Quote the data below in full, please, without altering anything.
===== DATA RECORDS =====
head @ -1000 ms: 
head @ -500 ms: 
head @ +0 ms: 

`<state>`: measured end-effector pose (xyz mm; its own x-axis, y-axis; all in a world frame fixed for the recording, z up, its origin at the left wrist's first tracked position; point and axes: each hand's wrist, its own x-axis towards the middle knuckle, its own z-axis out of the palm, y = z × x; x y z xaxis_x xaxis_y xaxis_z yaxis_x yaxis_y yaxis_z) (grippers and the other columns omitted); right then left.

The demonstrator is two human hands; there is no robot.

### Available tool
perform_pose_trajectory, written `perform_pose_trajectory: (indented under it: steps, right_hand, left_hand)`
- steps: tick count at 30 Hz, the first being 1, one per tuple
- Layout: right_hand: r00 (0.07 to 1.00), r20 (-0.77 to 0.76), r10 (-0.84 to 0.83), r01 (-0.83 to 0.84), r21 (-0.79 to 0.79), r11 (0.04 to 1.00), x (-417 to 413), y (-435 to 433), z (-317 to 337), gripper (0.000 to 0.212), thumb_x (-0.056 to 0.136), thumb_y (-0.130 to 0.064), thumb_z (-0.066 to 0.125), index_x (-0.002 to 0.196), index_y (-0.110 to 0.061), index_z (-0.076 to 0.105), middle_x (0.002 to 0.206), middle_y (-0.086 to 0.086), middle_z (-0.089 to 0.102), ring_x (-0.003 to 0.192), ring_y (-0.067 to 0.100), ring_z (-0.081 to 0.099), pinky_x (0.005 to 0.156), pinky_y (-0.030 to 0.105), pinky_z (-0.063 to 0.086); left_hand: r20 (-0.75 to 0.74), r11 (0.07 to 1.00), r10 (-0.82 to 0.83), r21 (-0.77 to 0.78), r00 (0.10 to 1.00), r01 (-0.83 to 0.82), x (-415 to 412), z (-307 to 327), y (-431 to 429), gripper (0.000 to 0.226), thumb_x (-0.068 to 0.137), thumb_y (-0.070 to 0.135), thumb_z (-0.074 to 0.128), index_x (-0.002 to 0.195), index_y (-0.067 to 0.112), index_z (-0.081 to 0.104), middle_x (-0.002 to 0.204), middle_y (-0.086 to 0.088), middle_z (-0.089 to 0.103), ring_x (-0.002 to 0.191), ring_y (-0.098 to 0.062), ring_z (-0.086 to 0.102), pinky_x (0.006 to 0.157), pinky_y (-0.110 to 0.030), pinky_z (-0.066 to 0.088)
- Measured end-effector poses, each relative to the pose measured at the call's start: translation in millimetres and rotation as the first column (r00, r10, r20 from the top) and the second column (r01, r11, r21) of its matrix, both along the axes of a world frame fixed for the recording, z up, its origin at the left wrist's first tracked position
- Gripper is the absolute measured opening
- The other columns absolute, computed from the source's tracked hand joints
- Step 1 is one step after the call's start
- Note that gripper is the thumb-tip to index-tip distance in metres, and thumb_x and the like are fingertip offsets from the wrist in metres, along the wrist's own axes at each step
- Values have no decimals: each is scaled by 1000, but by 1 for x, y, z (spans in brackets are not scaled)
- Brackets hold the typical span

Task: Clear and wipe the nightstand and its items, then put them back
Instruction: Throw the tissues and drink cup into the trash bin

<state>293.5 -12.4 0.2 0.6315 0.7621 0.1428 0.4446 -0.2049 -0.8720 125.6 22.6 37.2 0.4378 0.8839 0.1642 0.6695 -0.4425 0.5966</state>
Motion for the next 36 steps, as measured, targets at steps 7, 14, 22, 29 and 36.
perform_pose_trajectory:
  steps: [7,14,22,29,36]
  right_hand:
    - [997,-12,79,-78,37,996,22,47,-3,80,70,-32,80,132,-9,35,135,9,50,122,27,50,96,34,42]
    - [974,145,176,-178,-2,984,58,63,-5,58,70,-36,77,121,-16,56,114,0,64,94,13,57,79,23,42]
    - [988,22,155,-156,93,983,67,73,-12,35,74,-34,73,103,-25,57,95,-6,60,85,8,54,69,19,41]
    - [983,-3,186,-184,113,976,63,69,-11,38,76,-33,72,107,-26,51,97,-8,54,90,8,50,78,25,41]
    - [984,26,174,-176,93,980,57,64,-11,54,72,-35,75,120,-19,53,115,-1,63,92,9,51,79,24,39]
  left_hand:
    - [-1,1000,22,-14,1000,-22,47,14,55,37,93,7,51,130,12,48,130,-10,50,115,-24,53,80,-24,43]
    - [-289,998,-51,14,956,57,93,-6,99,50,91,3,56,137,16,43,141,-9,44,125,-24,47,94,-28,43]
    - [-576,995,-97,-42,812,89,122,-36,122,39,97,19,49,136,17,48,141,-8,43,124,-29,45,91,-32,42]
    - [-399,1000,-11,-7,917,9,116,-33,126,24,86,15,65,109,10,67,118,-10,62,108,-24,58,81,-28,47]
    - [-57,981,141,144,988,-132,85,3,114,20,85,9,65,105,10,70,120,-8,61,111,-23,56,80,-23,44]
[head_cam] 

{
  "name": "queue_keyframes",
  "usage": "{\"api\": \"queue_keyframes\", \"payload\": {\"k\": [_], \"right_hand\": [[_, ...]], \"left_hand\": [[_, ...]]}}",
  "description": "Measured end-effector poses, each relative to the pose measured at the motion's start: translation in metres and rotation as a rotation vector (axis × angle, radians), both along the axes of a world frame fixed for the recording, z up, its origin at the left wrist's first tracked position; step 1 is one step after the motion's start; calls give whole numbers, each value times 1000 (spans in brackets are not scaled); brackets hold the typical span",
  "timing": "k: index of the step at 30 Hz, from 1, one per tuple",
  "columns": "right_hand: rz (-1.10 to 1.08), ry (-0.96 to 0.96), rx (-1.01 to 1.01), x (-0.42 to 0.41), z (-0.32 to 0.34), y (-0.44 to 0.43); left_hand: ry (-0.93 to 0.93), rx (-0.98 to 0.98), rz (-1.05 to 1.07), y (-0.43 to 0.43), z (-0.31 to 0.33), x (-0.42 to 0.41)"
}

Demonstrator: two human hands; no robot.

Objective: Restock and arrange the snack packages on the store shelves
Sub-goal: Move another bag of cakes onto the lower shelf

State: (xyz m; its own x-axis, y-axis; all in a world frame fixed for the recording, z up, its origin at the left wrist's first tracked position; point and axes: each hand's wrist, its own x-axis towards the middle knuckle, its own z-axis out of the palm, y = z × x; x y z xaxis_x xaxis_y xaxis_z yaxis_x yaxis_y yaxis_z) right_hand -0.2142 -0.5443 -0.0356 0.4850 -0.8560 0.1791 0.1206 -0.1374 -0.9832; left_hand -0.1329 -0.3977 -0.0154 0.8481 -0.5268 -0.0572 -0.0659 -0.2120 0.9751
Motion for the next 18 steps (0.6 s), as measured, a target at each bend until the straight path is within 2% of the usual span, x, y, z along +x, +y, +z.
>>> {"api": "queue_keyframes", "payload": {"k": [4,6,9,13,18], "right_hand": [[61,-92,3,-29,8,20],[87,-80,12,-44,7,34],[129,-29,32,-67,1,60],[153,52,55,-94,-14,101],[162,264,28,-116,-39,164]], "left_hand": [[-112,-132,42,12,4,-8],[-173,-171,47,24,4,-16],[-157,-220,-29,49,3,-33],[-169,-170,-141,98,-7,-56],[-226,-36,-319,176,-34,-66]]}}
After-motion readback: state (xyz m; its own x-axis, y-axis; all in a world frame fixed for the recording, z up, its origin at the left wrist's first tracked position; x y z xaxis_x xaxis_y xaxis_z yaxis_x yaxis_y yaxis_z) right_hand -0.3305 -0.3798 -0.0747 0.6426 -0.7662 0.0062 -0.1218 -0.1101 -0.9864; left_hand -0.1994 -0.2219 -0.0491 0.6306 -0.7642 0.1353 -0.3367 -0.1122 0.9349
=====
● **SOLUTION FOR THIS PROBLEM**
head @ -1000 ms: 
head @ -500 ms: 
head @ +0 ms: 

`<state>`: measured end-effector pose (xyz mm; its own x-axis, y-axis; all in a world frame fixed for the recording, z up, its origin at the left wrist's first tracked position; point and axes: each hand's wrist, its own x-axis towards the middle knuckle, its own z-axis out of the palm, y = z × x; x y z xaxis_x xaxis_y xaxis_z yaxis_x yaxis_y yaxis_z) (grippers and the other columns omitted); right then left.

The demonstrator is two human hands; there is no robot.

### Available tool
perform_pose_trajectory, written `perform_pose_trajectory: (indented under it: steps, right_hand, left_hand)`
- steps: tick count at 30 Hz, the first being 1, one per tuple
- Layout: right_hand: r00 (0.07 to 1.00), r20 (-0.77 to 0.76), r10 (-0.84 to 0.83), r01 (-0.83 to 0.84), r21 (-0.79 to 0.79), r11 (0.04 to 1.00), x (-417 to 413), y (-435 to 433), z (-317 to 337), gripper (0.000 to 0.212), thumb_x (-0.056 to 0.136), thumb_y (-0.130 to 0.064), thumb_z (-0.066 to 0.125), index_x (-0.002 to 0.196), index_y (-0.110 to 0.061), index_z (-0.076 to 0.105), middle_x (0.002 to 0.206), middle_y (-0.086 to 0.086), middle_z (-0.089 to 0.102), ring_x (-0.003 to 0.192), ring_y (-0.067 to 0.100), ring_z (-0.081 to 0.099), pinky_x (0.005 to 0.156), pinky_y (-0.030 to 0.105), pinky_z (-0.063 to 0.086); left_hand: r20 (-0.75 to 0.74), r11 (0.07 to 1.00), r10 (-0.82 to 0.83), r21 (-0.77 to 0.78), r00 (0.10 to 1.00), r01 (-0.83 to 0.82), x (-415 to 412), z (-307 to 327), y (-431 to 429), gripper (0.000 to 0.226), thumb_x (-0.068 to 0.137), thumb_y (-0.070 to 0.135), thumb_z (-0.074 to 0.128), index_x (-0.002 to 0.195), index_y (-0.067 to 0.112), index_z (-0.081 to 0.104), middle_x (-0.002 to 0.204), middle_y (-0.086 to 0.088), middle_z (-0.089 to 0.103), ring_x (-0.002 to 0.191), ring_y (-0.098 to 0.062), ring_z (-0.086 to 0.102), pinky_x (0.006 to 0.157), pinky_y (-0.110 to 0.030), pinky_z (-0.066 to 0.088)
- Measured end-effector poses, each relative to the pose measured at the call's start: translation in millimetres and rotation as the first column (r00, r10, r20 from the top) and the second column (r01, r11, r21) of its matrix, both along the axes of a world frame fixed for the recording, z up, its origin at the left wrist's first tracked position
- Gripper is the absolute measured opening
- The other columns absolute, computed from the source's tracked hand joints
- Step 1 is one step after the call's start
- Note that gripper is the thumb-tip to index-tip distance in metres, and thumb_x and the like are fingertip offsets from the wrist in metres, along the wrist's own axes at each step
- Values have no decimals: each is scaled by 1000, but by 1 for x, y, z (spans in brackets are not scaled)
- Brackets hold the typical span

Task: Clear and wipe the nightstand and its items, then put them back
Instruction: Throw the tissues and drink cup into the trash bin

<state>293.5 -12.4 0.2 0.6315 0.7621 0.1428 0.4446 -0.2049 -0.8720 125.6 22.6 37.2 0.4378 0.8839 0.1642 0.6695 -0.4425 0.5966</state>
Motion for the next 36 steps, as measured, targets at steps 7, 14, 22, 29 and 36.
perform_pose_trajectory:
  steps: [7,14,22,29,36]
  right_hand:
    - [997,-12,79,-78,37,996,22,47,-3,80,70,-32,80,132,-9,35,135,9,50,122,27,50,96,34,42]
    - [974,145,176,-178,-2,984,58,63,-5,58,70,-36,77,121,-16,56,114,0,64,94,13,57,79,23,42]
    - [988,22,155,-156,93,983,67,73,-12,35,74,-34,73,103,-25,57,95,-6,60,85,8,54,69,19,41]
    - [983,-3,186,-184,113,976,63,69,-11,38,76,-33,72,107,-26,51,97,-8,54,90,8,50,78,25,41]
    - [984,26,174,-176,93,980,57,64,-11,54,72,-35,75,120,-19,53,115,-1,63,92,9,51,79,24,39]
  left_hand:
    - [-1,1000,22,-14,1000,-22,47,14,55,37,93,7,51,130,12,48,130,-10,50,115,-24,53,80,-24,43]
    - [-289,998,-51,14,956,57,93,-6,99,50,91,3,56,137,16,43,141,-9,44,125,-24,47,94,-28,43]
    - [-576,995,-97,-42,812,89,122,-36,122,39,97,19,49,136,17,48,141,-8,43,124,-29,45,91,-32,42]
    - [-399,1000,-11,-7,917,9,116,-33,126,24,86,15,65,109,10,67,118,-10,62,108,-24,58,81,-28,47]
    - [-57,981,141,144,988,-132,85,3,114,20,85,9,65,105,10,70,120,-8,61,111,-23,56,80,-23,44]
[head_cam] 

{
  "name": "queue_keyframes",
  "usage": "{\"api\": \"queue_keyframes\", \"payload\": {\"k\": [_], \"right_hand\": [[_, ...]], \"left_hand\": [[_, ...]]}}",
  "description": "Measured end-effector poses, each relative to the pose measured at the motion's start: translation in metres and rotation as a rotation vector (axis × angle, radians), both along the axes of a world frame fixed for the recording, z up, its origin at the left wrist's first tracked position; step 1 is one step after the motion's start; calls give whole numbers, each value times 1000 (spans in brackets are not scaled); brackets hold the typical span",
  "timing": "k: index of the step at 30 Hz, from 1, one per tuple",
  "columns": "right_hand: rz (-1.10 to 1.08), ry (-0.96 to 0.96), rx (-1.01 to 1.01), x (-0.42 to 0.41), z (-0.32 to 0.34), y (-0.44 to 0.43); left_hand: ry (-0.93 to 0.93), rx (-0.98 to 0.98), rz (-1.05 to 1.07), y (-0.43 to 0.43), z (-0.31 to 0.33), x (-0.42 to 0.41)"
}

Demonstrator: two human hands; no robot.

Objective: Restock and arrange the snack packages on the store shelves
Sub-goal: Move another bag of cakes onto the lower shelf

State: (xyz m; its own x-axis, y-axis; all in a world frame fixed for the recording, z up, its origin at the left wrist's first tracked position; point and axes: each hand's wrist, its own x-axis towards the middle knuckle, its own z-axis out of the palm, y = z × x; x y z xaxis_x xaxis_y xaxis_z yaxis_x yaxis_y yaxis_z) right_hand -0.2142 -0.5443 -0.0356 0.4850 -0.8560 0.1791 0.1206 -0.1374 -0.9832; left_hand -0.1329 -0.3977 -0.0154 0.8481 -0.5268 -0.0572 -0.0659 -0.2120 0.9751
Motion for the next 18 steps (0.6 s), as measured, a target at each bend until the straight path is within 2% of the usual span, x, y, z along +x, +y, +z.
>>> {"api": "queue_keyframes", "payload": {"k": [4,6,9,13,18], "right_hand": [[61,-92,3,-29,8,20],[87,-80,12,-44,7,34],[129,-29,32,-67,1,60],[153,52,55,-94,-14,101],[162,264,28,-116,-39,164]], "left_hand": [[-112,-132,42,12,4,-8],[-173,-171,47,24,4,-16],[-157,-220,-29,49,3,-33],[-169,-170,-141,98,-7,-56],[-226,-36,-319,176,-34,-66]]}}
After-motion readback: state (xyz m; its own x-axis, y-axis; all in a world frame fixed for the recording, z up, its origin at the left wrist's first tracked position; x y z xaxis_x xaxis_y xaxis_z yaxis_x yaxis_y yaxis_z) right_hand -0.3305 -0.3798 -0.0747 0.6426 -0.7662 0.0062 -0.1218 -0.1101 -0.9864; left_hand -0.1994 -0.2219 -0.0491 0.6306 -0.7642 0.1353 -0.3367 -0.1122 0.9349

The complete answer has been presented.